Winter is the most underrated time of year in the Hamptons. That’s when this place shakes off its summer fabulousness and settles back into its authentic, almost rustic roots. Brisk, wrapped-in-woolens walks on Cooper’s Beach and cozy suppers at OG spots, like Nick & Toni’s, become the norm. Unlike other beachy enclaves on the East Coast—and thanks to a loyal local population—the Hamptons never completely shutter. In fact, reservations that are impossible to get in the summer months are no problem in the fall. If it’s Friday night, head over to the Wölffer Estate Wine Stand for candlelit tastings and probably too much cheese. On Saturday, make your way to Loaves & Fishes in Sagaponack for a picnic lunch of sandwiches, potato salad, and pear galettes. It’s the perfect meal to bring on your hike out to the Montauk Lighthouse—just brace yourself to be a little whipped around by the wild Atlantic gusts. But where to sleep? Shou Sugi Ban House is a recent addition to Water Mill’s accommodation portfolio, and there’s nothing else like it on the East End.
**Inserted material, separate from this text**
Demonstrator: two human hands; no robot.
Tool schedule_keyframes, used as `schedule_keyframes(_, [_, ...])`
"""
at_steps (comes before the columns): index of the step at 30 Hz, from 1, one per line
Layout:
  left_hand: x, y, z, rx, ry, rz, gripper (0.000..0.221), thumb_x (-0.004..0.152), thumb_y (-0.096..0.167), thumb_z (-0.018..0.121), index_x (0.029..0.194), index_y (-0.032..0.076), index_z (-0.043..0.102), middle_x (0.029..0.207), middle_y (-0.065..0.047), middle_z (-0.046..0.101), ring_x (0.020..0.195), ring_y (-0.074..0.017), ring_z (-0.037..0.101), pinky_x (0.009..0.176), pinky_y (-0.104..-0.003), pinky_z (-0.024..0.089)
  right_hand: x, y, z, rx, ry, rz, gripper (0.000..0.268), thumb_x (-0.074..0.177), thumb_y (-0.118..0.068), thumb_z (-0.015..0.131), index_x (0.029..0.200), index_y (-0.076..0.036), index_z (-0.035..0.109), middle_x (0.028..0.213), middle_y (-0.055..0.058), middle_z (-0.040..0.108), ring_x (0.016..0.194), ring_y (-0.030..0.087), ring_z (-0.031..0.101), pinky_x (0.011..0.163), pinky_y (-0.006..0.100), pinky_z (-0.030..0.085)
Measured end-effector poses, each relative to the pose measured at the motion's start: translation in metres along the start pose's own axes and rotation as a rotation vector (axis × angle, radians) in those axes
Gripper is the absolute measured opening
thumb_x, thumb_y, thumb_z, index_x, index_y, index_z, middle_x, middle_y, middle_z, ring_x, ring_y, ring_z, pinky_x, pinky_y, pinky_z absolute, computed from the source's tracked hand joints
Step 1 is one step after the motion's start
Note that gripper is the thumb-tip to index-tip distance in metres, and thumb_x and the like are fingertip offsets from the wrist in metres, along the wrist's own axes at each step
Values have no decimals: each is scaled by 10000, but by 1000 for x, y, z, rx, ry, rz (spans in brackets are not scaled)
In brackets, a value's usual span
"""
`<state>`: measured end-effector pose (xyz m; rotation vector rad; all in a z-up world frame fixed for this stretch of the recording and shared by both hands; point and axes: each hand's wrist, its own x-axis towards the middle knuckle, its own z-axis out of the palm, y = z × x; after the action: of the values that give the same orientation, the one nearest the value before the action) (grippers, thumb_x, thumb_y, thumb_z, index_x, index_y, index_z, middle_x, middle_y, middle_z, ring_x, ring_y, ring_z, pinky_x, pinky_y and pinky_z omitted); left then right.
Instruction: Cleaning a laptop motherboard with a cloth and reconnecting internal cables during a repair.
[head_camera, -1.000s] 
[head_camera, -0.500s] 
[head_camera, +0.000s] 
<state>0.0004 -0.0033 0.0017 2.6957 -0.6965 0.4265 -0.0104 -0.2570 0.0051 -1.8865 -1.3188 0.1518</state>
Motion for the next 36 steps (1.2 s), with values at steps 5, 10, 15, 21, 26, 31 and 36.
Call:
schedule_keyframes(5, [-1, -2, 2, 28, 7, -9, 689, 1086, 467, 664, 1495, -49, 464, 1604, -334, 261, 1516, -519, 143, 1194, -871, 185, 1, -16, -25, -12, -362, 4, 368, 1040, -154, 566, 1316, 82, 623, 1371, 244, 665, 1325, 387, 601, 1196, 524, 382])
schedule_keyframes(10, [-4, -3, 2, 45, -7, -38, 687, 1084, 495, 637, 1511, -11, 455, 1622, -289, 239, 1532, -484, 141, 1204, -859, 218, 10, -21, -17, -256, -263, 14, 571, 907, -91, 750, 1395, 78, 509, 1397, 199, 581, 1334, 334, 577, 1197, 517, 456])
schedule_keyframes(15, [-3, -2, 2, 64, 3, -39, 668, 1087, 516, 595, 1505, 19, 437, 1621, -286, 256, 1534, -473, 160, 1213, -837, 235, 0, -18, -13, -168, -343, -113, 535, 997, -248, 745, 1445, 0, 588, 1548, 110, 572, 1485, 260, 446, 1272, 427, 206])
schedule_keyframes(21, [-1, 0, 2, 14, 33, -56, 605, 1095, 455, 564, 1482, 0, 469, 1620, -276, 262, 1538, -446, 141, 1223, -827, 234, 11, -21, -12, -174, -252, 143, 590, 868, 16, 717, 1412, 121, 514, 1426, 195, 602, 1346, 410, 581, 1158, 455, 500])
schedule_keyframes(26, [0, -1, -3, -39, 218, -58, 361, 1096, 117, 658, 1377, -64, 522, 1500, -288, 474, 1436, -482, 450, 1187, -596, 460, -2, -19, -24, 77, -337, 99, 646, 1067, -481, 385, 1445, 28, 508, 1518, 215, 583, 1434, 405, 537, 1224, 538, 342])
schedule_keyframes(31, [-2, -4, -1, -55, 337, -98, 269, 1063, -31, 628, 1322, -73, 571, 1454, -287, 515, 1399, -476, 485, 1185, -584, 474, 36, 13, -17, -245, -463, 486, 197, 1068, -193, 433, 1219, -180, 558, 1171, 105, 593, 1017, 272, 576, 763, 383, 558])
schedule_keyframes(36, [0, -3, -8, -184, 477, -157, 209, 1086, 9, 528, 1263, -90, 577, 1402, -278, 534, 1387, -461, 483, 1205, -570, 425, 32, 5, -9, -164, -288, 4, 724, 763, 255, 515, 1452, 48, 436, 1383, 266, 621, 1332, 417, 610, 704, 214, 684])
Designed with a Japanese sensibility, there are no cluttered corners in the thirteen-room wellness-themed hideaway. Guest studios come with hinoki-wood soaking tubs, fireplaces, and dedicated massage areas. Regular programming includes Reiki, Qigong, aerial yoga, meditation, and an array of Japanese water-based therapies at the spa. Before you leave the Hamptons, drop by Ulla Johnson for a new puffy-sleeve knit sweater or maybe a few velvet scrunchies—somehow they make the transition from Sunday by the sea to Monday in the city more bearable.